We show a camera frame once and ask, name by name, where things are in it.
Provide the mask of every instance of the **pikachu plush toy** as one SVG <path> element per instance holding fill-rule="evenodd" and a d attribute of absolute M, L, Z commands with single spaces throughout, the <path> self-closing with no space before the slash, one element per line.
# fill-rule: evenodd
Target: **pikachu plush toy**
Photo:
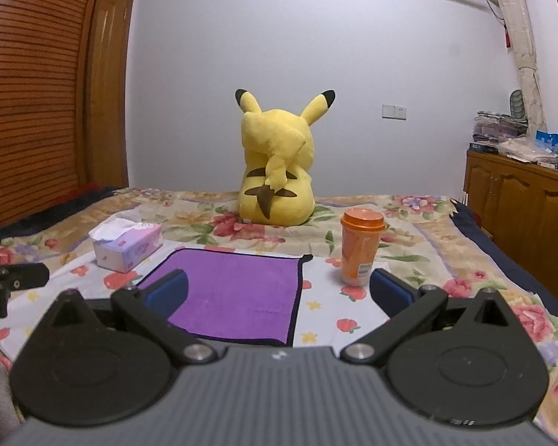
<path fill-rule="evenodd" d="M 312 180 L 307 171 L 314 160 L 310 126 L 335 100 L 327 90 L 297 116 L 281 109 L 263 112 L 250 92 L 237 90 L 235 99 L 244 112 L 241 137 L 246 171 L 238 197 L 243 220 L 295 226 L 314 211 Z"/>

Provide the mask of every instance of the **wooden louvered closet door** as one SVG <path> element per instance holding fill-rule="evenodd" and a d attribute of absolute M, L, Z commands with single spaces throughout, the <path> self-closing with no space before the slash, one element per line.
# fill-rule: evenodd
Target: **wooden louvered closet door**
<path fill-rule="evenodd" d="M 0 0 L 0 225 L 85 183 L 83 88 L 95 0 Z"/>

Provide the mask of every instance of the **black round disc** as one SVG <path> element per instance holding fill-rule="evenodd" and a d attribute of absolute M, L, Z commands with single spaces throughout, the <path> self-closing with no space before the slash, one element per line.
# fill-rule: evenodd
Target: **black round disc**
<path fill-rule="evenodd" d="M 545 365 L 537 350 L 489 332 L 403 342 L 387 362 L 390 383 L 415 411 L 445 423 L 494 427 L 533 417 L 548 387 Z"/>
<path fill-rule="evenodd" d="M 158 345 L 108 329 L 65 329 L 49 336 L 50 353 L 21 354 L 13 366 L 10 384 L 25 414 L 59 426 L 98 426 L 143 410 L 166 390 L 171 365 Z"/>

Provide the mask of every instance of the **floral bedsheet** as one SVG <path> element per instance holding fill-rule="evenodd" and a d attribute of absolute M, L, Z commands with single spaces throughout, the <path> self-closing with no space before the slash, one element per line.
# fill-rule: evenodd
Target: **floral bedsheet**
<path fill-rule="evenodd" d="M 208 247 L 275 251 L 326 257 L 340 266 L 344 209 L 365 206 L 385 215 L 387 230 L 377 260 L 414 287 L 441 286 L 453 297 L 471 297 L 493 287 L 507 300 L 548 365 L 550 386 L 536 424 L 558 440 L 558 318 L 547 313 L 539 297 L 510 281 L 449 219 L 455 212 L 446 197 L 360 195 L 317 198 L 310 220 L 301 226 L 275 227 L 242 223 L 236 193 L 170 192 L 128 188 L 37 235 L 6 238 L 0 265 L 42 261 L 55 271 L 92 249 L 87 232 L 111 214 L 137 209 L 141 218 L 161 223 L 164 238 Z M 336 324 L 349 331 L 352 323 Z M 306 337 L 311 345 L 314 337 Z"/>

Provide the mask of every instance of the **gray ribbed surface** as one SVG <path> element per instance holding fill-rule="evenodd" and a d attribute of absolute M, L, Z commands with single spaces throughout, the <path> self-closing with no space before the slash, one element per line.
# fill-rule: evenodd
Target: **gray ribbed surface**
<path fill-rule="evenodd" d="M 186 369 L 148 411 L 93 429 L 29 420 L 4 446 L 551 446 L 532 424 L 476 433 L 404 409 L 374 369 L 330 348 L 231 347 Z"/>
━━━
• **Exercise prompt**: Copy each line of the material above exactly, but not the images.

• **Answer**:
We show a camera frame once and ask, name by name, where things are in it.
Provide the mask of every instance of the **pikachu plush toy** as one SVG <path> element per instance holding fill-rule="evenodd" and a d attribute of absolute M, L, Z commands with single spaces throughout, the <path> self-closing with no space before the slash, one element per line.
# fill-rule: evenodd
Target: **pikachu plush toy**
Photo:
<path fill-rule="evenodd" d="M 312 180 L 307 171 L 314 160 L 310 126 L 335 100 L 327 90 L 297 116 L 281 109 L 263 112 L 250 92 L 237 90 L 235 99 L 244 112 L 241 137 L 246 171 L 238 197 L 243 220 L 295 226 L 314 211 Z"/>

Provide the mask of every instance of the **wooden louvered closet door** as one SVG <path> element per instance holding fill-rule="evenodd" and a d attribute of absolute M, L, Z commands with single spaces throughout, the <path> self-closing with no space before the slash, one element per line.
# fill-rule: evenodd
Target: **wooden louvered closet door**
<path fill-rule="evenodd" d="M 0 0 L 0 225 L 85 183 L 83 88 L 95 0 Z"/>

Provide the mask of every instance of the **black round disc** as one SVG <path> element per instance holding fill-rule="evenodd" and a d attribute of absolute M, L, Z commands with single spaces throughout, the <path> self-closing with no space before the slash, one element per line.
# fill-rule: evenodd
Target: **black round disc**
<path fill-rule="evenodd" d="M 545 365 L 537 350 L 489 332 L 403 342 L 387 362 L 390 383 L 415 411 L 445 423 L 494 427 L 533 417 L 548 387 Z"/>
<path fill-rule="evenodd" d="M 158 345 L 108 329 L 65 329 L 49 336 L 50 353 L 21 354 L 13 366 L 10 384 L 25 414 L 59 426 L 98 426 L 143 410 L 166 390 L 171 365 Z"/>

Provide the mask of every instance of the **floral bedsheet** as one SVG <path> element per instance holding fill-rule="evenodd" and a d attribute of absolute M, L, Z commands with single spaces throughout, the <path> self-closing with no space before the slash, one element per line.
# fill-rule: evenodd
Target: **floral bedsheet**
<path fill-rule="evenodd" d="M 208 247 L 275 251 L 326 257 L 340 266 L 344 209 L 365 206 L 385 215 L 387 230 L 377 260 L 414 287 L 441 286 L 453 297 L 471 297 L 493 287 L 507 300 L 548 365 L 550 386 L 536 424 L 558 440 L 558 318 L 547 313 L 539 297 L 510 281 L 449 219 L 455 212 L 446 197 L 360 195 L 317 198 L 310 220 L 301 226 L 275 227 L 242 223 L 236 193 L 170 192 L 128 188 L 37 235 L 6 238 L 0 265 L 42 261 L 55 271 L 92 249 L 87 232 L 111 214 L 137 209 L 141 218 L 161 223 L 164 238 Z M 336 324 L 349 331 L 352 323 Z M 306 337 L 311 345 L 314 337 Z"/>

Provide the mask of every instance of the **gray ribbed surface** as one SVG <path> element per instance holding fill-rule="evenodd" and a d attribute of absolute M, L, Z commands with single spaces throughout, the <path> self-closing with no space before the slash, one element per line.
# fill-rule: evenodd
Target: **gray ribbed surface**
<path fill-rule="evenodd" d="M 186 369 L 148 411 L 93 429 L 29 420 L 4 446 L 551 446 L 532 424 L 476 433 L 404 409 L 374 369 L 330 348 L 231 347 Z"/>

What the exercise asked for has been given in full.